_About this task_
Below this line is a set of entries; quote exactly the lines from the line that contains "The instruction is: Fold" to the line that contains "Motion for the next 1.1", both lines included.

Source information START

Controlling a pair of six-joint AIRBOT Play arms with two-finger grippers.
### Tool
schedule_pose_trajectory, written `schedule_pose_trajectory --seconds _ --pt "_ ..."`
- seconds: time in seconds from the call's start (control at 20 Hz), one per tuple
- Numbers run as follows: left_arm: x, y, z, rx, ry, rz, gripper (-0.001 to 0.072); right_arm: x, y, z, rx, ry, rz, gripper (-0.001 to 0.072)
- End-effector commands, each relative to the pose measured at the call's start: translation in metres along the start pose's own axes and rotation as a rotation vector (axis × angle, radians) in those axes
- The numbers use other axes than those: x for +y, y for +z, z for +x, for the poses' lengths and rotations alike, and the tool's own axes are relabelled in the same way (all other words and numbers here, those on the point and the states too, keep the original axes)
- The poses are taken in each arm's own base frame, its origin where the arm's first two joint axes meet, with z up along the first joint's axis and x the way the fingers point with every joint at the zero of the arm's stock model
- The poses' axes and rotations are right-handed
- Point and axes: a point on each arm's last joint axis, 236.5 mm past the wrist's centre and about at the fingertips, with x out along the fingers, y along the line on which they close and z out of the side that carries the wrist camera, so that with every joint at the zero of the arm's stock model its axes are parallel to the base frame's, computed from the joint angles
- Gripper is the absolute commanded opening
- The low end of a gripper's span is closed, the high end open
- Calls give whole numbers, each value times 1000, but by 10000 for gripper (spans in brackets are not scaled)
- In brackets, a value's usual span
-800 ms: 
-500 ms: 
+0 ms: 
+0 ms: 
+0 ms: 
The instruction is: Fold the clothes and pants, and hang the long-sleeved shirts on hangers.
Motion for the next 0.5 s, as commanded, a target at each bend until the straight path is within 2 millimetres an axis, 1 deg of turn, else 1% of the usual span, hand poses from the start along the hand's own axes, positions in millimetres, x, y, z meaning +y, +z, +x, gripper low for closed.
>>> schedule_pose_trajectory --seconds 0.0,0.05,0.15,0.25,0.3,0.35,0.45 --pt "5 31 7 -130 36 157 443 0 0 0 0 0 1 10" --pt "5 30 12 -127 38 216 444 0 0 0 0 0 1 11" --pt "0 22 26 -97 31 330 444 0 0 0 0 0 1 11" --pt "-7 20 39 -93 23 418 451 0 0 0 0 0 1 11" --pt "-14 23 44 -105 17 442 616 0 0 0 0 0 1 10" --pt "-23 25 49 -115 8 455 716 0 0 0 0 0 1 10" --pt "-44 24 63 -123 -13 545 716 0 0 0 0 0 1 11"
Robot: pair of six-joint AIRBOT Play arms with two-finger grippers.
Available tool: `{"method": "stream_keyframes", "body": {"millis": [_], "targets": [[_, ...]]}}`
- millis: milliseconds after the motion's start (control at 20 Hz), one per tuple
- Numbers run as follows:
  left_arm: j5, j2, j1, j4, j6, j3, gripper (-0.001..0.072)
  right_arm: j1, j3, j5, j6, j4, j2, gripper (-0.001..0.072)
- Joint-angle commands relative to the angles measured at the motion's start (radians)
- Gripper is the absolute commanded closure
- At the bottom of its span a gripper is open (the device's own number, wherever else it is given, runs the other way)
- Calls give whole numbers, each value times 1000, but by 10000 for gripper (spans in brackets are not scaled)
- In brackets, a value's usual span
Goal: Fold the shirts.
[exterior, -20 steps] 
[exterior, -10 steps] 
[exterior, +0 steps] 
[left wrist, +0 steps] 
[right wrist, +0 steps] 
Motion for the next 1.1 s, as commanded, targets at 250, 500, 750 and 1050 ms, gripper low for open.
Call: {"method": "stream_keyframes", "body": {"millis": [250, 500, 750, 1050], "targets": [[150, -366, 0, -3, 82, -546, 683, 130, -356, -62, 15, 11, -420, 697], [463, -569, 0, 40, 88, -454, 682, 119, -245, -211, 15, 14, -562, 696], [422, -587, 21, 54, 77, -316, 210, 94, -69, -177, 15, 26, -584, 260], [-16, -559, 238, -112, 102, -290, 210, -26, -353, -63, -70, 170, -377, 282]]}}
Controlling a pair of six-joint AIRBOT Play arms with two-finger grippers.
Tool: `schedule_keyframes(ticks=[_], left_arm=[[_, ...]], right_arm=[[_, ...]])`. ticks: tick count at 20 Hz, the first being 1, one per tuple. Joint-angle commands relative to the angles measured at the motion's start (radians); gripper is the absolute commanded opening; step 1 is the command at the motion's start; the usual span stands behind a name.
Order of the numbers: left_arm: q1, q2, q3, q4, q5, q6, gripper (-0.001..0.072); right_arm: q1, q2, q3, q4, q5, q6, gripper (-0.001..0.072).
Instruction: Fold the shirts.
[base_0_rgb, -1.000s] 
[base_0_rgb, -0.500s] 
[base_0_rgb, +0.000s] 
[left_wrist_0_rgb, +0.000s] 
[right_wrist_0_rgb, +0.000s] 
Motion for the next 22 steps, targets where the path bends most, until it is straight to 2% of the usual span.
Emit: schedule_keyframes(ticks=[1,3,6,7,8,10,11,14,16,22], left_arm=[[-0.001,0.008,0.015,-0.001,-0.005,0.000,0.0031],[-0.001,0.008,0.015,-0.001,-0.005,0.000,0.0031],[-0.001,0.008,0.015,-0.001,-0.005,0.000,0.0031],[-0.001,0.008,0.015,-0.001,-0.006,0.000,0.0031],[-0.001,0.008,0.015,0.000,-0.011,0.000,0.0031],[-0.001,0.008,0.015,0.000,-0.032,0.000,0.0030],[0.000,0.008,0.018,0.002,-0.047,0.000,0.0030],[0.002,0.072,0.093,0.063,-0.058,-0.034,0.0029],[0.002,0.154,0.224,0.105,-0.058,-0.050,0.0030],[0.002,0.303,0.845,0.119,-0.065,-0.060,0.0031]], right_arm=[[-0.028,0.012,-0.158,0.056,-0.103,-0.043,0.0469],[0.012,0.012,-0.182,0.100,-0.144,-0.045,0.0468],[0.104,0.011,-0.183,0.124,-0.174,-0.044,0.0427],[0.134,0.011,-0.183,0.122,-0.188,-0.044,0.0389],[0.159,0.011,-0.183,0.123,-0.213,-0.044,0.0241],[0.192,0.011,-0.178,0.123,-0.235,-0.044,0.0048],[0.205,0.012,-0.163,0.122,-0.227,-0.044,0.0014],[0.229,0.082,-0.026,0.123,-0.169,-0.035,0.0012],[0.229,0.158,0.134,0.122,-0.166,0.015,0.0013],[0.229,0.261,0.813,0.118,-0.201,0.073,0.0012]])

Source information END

_Expected answer_
The instruction is: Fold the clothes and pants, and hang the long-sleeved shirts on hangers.
Motion for the next 0.5 s, as commanded, a target at each bend until the straight path is within 2 millimetres an axis, 1 deg of turn, else 1% of the usual span, hand poses from the start along the hand's own axes, positions in millimetres, x, y, z meaning +y, +z, +x, gripper low for closed.
>>> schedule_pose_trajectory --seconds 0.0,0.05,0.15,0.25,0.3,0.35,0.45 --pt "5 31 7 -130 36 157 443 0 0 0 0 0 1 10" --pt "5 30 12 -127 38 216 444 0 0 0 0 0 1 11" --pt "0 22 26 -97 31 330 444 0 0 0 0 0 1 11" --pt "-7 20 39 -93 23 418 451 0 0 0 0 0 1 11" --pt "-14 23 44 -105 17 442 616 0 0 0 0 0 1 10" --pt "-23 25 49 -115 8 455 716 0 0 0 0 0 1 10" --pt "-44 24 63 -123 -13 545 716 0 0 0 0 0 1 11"
Robot: pair of six-joint AIRBOT Play arms with two-finger grippers.
Available tool: `{"method": "stream_keyframes", "body": {"millis": [_], "targets": [[_, ...]]}}`
- millis: milliseconds after the motion's start (control at 20 Hz), one per tuple
- Numbers run as follows:
  left_arm: j5, j2, j1, j4, j6, j3, gripper (-0.001..0.072)
  right_arm: j1, j3, j5, j6, j4, j2, gripper (-0.001..0.072)
- Joint-angle commands relative to the angles measured at the motion's start (radians)
- Gripper is the absolute commanded closure
- At the bottom of its span a gripper is open (the device's own number, wherever else it is given, runs the other way)
- Calls give whole numbers, each value times 1000, but by 10000 for gripper (spans in brackets are not scaled)
- In brackets, a value's usual span
Goal: Fold the shirts.
[exterior, -20 steps] 
[exterior, -10 steps] 
[exterior, +0 steps] 
[left wrist, +0 steps] 
[right wrist, +0 steps] 
Motion for the next 1.1 s, as commanded, targets at 250, 500, 750 and 1050 ms, gripper low for open.

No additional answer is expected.